Insert Table 2 About Here 



The four universe types produced somewhat different SEs, especially for cutscore 2 in grade 5 and for 
cutscore 3 in grade 8. For example, in grade 8, the SE for cutscore 3 for Universe Type 1 was 10.73, but it was 
just 2.46 for Universe Type 4. This large difference was likely to be related to the variance component estimates 
presented in Table 1 . The variance components for forms, rounds, and rounds by forms interaction terms for 
cutscore 3 in grade 8 were large relative to other cutscores in other grades. Thus, treating forms and/or rounds as 
‘fixed’ or ‘random’ had a strong influence on the SEs. For cutscore 2 in grade 8, these variance components had 
zero estimates and the four universe types produced the same SEs. That is, different conceptualizations about the 
universe of generalization had a non-negligible influence on the magnitude of the SEs. The influence seemed 
related to the magnitudes of variance component associated with ‘forms’ and ‘rounds’. 

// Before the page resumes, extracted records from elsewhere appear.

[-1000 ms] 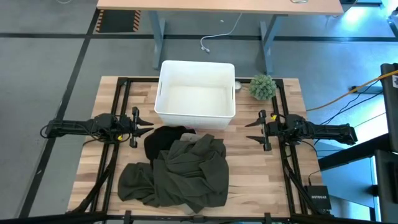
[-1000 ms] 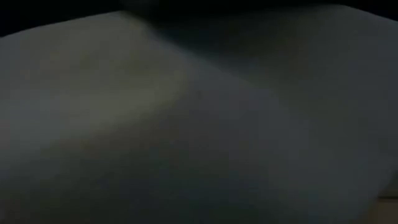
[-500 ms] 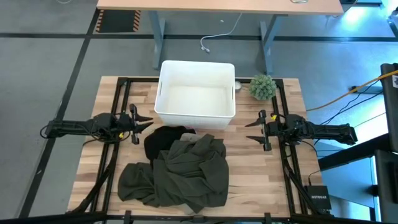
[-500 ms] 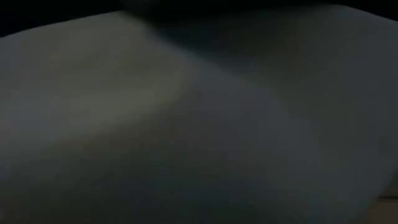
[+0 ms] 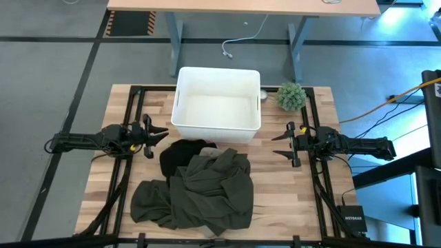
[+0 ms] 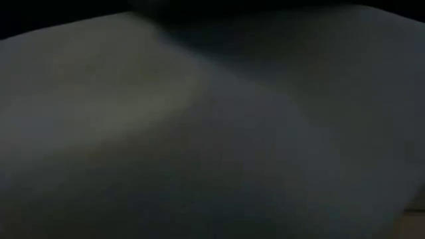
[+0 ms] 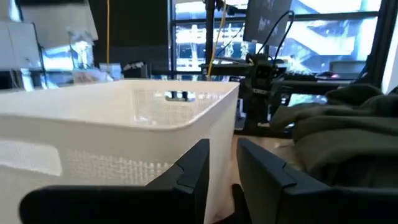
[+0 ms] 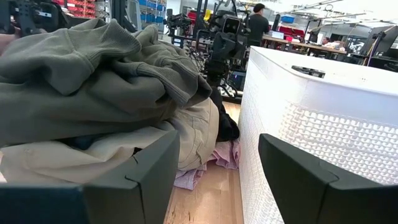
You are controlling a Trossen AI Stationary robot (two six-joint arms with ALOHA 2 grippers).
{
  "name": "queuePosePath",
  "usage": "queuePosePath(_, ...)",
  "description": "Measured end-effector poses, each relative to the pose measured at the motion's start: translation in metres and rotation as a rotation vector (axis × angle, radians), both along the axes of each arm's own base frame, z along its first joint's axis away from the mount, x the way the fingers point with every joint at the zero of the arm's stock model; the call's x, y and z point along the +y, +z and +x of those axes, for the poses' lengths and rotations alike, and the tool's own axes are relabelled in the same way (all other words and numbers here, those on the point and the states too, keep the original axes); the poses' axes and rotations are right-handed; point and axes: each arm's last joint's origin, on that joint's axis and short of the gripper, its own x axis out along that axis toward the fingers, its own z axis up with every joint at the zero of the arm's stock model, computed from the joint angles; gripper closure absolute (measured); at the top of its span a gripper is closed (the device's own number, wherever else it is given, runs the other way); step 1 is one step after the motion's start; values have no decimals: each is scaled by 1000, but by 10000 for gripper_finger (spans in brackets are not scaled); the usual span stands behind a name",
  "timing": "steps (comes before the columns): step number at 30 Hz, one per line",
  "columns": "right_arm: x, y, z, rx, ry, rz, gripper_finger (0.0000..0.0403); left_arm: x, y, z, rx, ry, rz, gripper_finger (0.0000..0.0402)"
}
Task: Sort clothes
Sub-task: Put the green jacket into the white bin
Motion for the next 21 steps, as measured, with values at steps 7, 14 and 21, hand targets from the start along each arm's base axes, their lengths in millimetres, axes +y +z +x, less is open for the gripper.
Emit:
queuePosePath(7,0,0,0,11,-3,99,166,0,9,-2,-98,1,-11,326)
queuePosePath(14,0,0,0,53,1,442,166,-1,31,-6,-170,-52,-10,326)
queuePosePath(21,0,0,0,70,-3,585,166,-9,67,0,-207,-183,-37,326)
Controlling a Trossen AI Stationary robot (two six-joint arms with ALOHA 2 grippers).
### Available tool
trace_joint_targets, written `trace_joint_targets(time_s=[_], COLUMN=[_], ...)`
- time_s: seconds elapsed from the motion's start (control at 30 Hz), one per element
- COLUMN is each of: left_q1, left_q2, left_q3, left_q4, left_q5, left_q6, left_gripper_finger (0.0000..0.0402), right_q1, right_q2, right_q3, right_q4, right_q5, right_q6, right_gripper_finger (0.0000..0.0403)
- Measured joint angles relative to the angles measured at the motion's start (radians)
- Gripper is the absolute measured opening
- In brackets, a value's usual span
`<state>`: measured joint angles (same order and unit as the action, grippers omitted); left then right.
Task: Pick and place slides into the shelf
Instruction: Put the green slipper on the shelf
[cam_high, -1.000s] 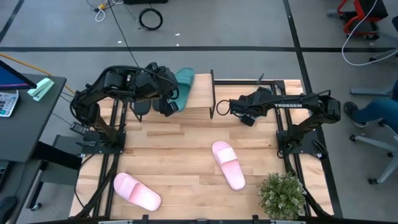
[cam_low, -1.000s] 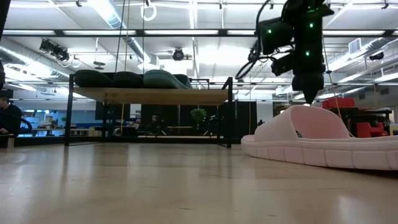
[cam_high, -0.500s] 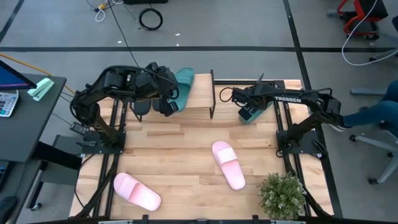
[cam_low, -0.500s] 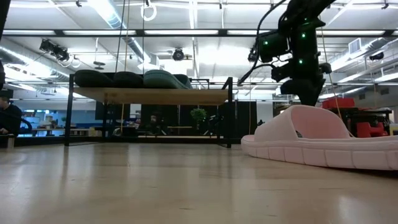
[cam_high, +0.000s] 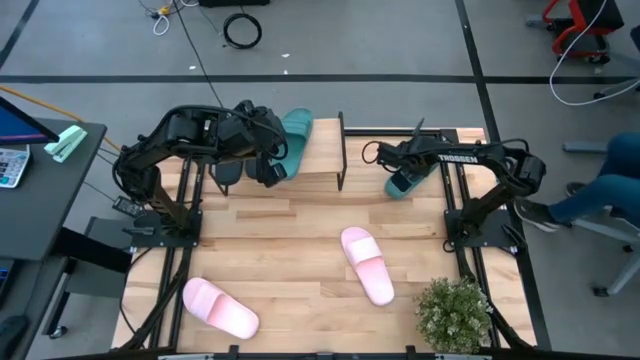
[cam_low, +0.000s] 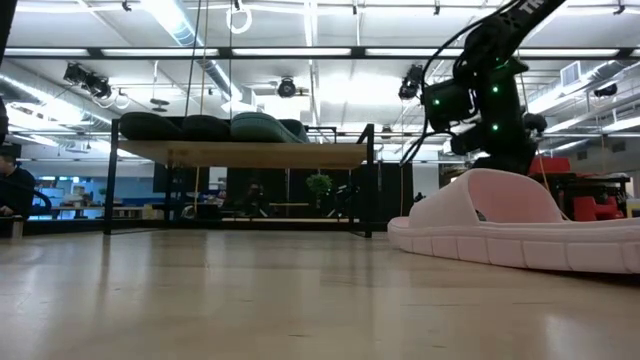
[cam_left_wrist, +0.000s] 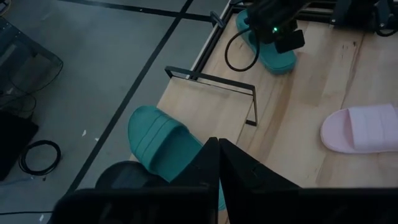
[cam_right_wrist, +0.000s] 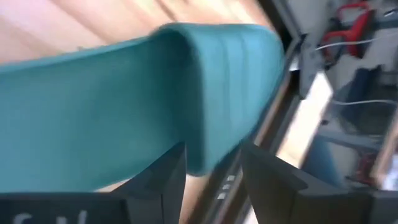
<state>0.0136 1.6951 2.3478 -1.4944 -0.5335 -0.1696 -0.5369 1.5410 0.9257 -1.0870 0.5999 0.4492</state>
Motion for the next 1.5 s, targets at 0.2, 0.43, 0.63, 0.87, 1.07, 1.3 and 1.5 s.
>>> trace_joint_targets(time_s=[0.2, 0.43, 0.63, 0.87, 1.07, 1.3, 1.5], left_q1=[0.000, 0.000, 0.000, 0.000, 0.000, 0.000, 0.000], left_q2=[0.000, 0.000, 0.000, 0.000, 0.000, 0.000, 0.000], left_q3=[0.000, 0.000, 0.000, 0.000, 0.000, 0.000, 0.000], left_q4=[0.000, 0.000, 0.000, 0.000, 0.000, 0.000, 0.000], left_q5=[0.000, 0.000, 0.000, 0.000, 0.000, 0.000, 0.000], left_q6=[-0.001, -0.001, 0.000, 0.000, 0.001, 0.001, 0.001], left_gripper_finger=[0.0020, 0.0009, 0.0019, 0.0020, 0.0010, 0.0016, 0.0026], right_q1=[-0.003, -0.024, -0.051, -0.078, -0.085, -0.130, -0.144], right_q2=[0.000, 0.003, 0.003, 0.003, 0.003, 0.003, 0.003], right_q3=[0.000, 0.000, -0.019, -0.122, -0.119, -0.119, -0.117], right_q4=[0.087, 0.109, 0.126, 0.207, 0.236, 0.317, 0.322], right_q5=[-0.003, 0.058, 0.019, 0.080, 0.121, 0.007, -0.005], right_q6=[-0.023, -0.049, -0.038, -0.093, -0.144, -0.183, -0.259], right_gripper_finger=[0.0160, 0.0160, 0.0160, 0.0160, 0.0158, 0.0085, 0.0016])
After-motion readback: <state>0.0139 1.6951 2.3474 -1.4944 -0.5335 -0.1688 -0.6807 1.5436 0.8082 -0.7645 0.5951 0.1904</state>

The influence of round effects on the SEs was investigated by conducting several D-studies. The SEs 
with varying number of rounds for grade 5 Mathematics are summarized in Table 3. We can observe a 
substantial influence of round effects in this table. As the number of rounds increased, the SE decreased. An 
interaction between rounds effects and universe types can be observed. That is, more distinct differences could be 
found, on average, in Universe Types 1, 2, and 3 than in Universe Type 4. Also, there was an interaction between 
round effects and cutscores. The round effects were more evident in cutscores 2 and 3 than in cutscore 1. Similar 
trends were found in grades 8 and 1 1, summarized in Tables 4 and 5, respectively.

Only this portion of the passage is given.